Personal information
- Date of birth: 4 February 1971 (age 54)

Playing career^{1}
- Years: Club / Games (Goals)
- 1992–1994: Collingwood / 45 (23)
- 1995–2000: Essendon / 65 (26)

Umpiring career
- Years: League / Role / Games
- 2001–2006: VFL / Field umpire / 47
- 2005–2006: AFL / Field umpire / 3
- ^{1} Playing statistics correct to the end of 2000.

Career highlights
- Harry Collier Trophy 1992;

= Mark Fraser (footballer, born 1971) =

Australian rules footballer and umpire

Mark Fraser (born 4 February 1971) is a former Australian rules footballer and umpire in the Australian Football League.

==Playing career==
Fraser, from Montmorency, Victoria, is the son of former Essendon Football Club champion Ken, who played 198 games over 11 seasons with them. Mark debuted with Collingwood in 1992 and played 14 games in his first season.

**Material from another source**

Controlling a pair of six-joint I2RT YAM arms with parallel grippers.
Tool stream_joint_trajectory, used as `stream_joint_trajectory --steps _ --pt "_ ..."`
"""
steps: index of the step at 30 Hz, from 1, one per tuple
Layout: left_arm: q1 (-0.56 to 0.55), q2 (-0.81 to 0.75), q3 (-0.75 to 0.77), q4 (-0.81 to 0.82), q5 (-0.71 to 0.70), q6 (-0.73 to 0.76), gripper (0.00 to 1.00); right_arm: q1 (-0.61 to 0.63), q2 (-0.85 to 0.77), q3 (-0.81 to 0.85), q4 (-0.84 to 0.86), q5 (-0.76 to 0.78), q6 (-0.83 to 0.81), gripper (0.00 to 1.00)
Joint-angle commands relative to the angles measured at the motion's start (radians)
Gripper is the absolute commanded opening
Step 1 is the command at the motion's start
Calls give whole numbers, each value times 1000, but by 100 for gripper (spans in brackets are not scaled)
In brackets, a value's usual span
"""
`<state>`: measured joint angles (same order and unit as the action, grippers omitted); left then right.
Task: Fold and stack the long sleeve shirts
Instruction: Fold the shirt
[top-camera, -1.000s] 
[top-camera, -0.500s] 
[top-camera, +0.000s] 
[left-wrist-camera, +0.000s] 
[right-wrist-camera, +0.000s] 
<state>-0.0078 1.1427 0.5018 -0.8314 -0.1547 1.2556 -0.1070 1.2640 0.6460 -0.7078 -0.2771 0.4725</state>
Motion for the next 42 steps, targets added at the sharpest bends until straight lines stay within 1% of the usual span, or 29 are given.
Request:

After 45 games with Collingwood, Fraser quit the club and was recruited by his father's former club, Essendon. He was played on the wing position but was only a depth player in his first 3 seasons at the club, and it wasn't until 1998 that he became a regular senior team member. In 1999 he continued his good form, which included a 27-disposal haul against Melbourne in Round 22.

2000 was Fraser's final year, and not being able to break into the premiership winning side saw him forced into retirement after 65 games with the Bombers, for a career total of 110.

==Umpiring career==
Fraser pursued a career in umpiring following his retirement and by 2001 had umpired in the Victorian Football League. In 2004, Fraser was brought onto the AFL umpires' rookie list, and debuted in a Wizard Cup match in 2004.

Fraser became the first ex-VFL/AFL player since the 1950s to also officiate as a field umpire in the AFL when he was selected to umpire the match between the Brisbane Lions and the Western Bulldogs at the Gabba on 7 May 2005. He was praised by umpires coach Jeff Gieschen for his "decision-making" but was criticised for his poor bouncing, which led to talk from coaches in the AFL looking at removing the centre bounce from the game. Fraser umpired three matches during this stint and remained on the list for 2006, but he was injured before Round 1.

In May 2007, Fraser announced his retirement from umpiring after only 5 games due a hip injury. He became chairman of the AFL Match Review Panel in 2010.